Summary
In Asaro v Montalvo, 26 AD3d 306, 812 NYS2d 558 (2d Dept 2006), the defendant did not establish, as a matter of law, that the premises were exempt from the applicable building code ordinance with regard to an absent handrail.
Summary of this case from Navarre v. KetchamOpinion
2004-06151.
February 7, 2006.
In an action to recover damages for personal injuries, the plaintiff appeals from an order of the Supreme Court, Kings County (Jackson, J.), dated June 1, 2004, which granted the defendants' motion for summary judgment dismissing the complaint.
Bornstein Emanuel, P.C., Roslyn Heights, N.Y. (Anita Nissan Yehuda of counsel), for appellant.
Galvano Xanthakis, P.C., New York, N.Y. (Matthew Kelly of counsel), for respondents.
Before: Adams, J.P., Luciano, Mastro and Skelos, JJ., concur.
Ordered that the order is reversed, on the law, with costs, the motion is denied, and the complaint is reinstated.
The plaintiff commenced this action to recover damages for personal injuries she allegedly sustained when she fell while descending an interior staircase at the defendants' home.
The defendants acknowledged that the segment of the staircase where the plaintiff fell did not have a handrail, and they did not establish, as a matter of law, that the premises was exempt from the applicable building code ordinance ( see Viscusi v. Fenner, 10 AD3d 361). However, they contend that the plaintiff's alleged failure or inability to establish the cause of her fall was fatal to her case ( see Hennington v. Ellington, 22 AD3d 721; Birman v. Birman, 8 AD3d 219).
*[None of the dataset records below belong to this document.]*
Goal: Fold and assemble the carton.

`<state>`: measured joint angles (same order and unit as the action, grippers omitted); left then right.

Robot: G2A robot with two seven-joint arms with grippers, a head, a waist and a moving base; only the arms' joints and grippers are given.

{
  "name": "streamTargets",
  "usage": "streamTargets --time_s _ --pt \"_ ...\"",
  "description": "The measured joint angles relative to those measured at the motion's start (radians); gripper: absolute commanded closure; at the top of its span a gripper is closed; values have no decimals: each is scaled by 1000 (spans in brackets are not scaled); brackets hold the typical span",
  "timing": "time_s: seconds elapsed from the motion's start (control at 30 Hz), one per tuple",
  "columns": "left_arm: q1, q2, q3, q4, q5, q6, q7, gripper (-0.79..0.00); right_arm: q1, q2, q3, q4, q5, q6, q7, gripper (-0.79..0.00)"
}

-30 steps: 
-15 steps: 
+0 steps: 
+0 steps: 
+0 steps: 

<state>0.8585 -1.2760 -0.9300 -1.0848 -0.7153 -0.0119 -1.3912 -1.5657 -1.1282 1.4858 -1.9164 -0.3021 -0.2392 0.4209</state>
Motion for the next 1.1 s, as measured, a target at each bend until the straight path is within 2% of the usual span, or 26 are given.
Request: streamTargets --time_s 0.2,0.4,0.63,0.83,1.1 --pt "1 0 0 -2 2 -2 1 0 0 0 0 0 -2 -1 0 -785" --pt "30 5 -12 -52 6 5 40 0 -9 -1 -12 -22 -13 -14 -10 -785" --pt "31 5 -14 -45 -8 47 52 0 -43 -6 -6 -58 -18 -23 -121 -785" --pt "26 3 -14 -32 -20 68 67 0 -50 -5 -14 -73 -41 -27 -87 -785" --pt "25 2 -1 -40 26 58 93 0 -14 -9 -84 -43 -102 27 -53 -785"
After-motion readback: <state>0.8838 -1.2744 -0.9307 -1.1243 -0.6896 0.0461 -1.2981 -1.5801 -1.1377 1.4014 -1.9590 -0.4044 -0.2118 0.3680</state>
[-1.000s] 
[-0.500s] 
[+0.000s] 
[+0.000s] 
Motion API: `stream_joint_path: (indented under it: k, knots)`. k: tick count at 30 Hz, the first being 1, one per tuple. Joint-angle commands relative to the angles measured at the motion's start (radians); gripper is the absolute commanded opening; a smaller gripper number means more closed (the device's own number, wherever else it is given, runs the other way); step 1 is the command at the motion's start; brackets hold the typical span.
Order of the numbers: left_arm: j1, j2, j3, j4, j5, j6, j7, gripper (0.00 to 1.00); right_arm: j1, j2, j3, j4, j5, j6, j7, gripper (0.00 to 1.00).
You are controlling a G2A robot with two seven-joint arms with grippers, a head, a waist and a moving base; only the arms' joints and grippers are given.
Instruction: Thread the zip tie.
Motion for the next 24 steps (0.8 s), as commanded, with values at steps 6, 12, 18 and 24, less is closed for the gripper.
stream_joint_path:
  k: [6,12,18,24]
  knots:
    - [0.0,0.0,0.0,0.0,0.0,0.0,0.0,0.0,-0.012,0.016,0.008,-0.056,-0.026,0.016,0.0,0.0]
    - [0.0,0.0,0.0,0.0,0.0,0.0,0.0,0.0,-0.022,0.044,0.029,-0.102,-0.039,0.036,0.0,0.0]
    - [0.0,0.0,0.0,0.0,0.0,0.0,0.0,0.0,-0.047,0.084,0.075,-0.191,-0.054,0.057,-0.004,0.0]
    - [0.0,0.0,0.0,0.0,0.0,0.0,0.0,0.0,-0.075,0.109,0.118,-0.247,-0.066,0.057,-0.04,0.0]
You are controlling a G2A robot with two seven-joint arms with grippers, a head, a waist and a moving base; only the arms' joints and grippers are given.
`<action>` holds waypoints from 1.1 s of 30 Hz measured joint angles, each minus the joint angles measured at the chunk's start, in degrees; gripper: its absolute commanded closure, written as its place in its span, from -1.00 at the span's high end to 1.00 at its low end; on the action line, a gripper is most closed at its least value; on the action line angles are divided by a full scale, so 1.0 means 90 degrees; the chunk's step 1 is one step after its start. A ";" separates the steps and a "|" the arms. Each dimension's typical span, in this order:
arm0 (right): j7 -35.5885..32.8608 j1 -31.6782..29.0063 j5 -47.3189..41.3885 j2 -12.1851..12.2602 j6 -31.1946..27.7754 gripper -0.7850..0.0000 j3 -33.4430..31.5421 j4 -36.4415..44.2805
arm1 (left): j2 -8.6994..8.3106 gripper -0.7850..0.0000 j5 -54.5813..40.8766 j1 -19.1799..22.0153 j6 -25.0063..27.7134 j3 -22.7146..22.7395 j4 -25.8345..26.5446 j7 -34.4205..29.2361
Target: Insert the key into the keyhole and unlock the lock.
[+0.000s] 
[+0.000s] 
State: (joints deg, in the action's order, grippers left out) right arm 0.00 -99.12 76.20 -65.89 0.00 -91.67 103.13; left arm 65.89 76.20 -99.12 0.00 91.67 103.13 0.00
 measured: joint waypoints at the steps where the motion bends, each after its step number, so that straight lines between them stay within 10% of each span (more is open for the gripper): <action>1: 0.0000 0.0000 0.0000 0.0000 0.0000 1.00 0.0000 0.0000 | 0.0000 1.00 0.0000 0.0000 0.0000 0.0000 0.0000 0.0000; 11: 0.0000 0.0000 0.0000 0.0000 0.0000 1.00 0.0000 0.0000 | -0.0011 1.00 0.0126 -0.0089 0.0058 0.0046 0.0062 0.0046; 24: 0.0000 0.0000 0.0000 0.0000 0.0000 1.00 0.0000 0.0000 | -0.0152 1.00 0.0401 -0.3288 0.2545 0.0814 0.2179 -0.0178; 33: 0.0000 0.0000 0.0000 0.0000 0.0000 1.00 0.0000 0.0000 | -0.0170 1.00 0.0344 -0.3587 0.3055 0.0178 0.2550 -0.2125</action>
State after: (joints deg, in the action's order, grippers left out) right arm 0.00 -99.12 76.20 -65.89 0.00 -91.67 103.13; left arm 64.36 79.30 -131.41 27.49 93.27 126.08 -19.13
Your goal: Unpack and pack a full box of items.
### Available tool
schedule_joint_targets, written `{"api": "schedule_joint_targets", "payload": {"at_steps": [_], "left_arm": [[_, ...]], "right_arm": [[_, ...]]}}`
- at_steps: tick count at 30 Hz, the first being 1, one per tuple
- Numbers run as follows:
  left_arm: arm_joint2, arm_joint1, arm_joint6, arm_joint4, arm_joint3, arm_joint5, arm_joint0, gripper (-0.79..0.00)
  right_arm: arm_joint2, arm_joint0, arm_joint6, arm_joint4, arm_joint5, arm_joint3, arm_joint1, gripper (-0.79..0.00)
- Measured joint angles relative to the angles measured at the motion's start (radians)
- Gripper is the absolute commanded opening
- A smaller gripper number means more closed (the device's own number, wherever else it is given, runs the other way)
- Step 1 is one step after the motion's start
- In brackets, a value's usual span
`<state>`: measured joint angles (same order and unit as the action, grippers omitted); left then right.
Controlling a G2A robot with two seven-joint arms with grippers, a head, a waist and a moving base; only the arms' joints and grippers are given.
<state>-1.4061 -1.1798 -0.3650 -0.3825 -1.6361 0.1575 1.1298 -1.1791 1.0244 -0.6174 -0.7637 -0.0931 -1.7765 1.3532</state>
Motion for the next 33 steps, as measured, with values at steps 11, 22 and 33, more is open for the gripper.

Contrary to the conclusion of the Supreme Court, the defendants failed to establish a prima facie entitlement to judgment as a matter of law. Even if the fall was precipitated by a misstep, "[g]iven the plaintiff's testimony that [she] reached out to try to stop [her] fall, there is an issue of fact as to whether the absence of [handrails] was a proximate cause of [her] injury" ( Kanarvogel v. Tops Appliance City, 271 AD2d 409, 411; see Viscusi v. Fenner, supra at 362; Lattimore v. Falcone, 35 AD2d 1069).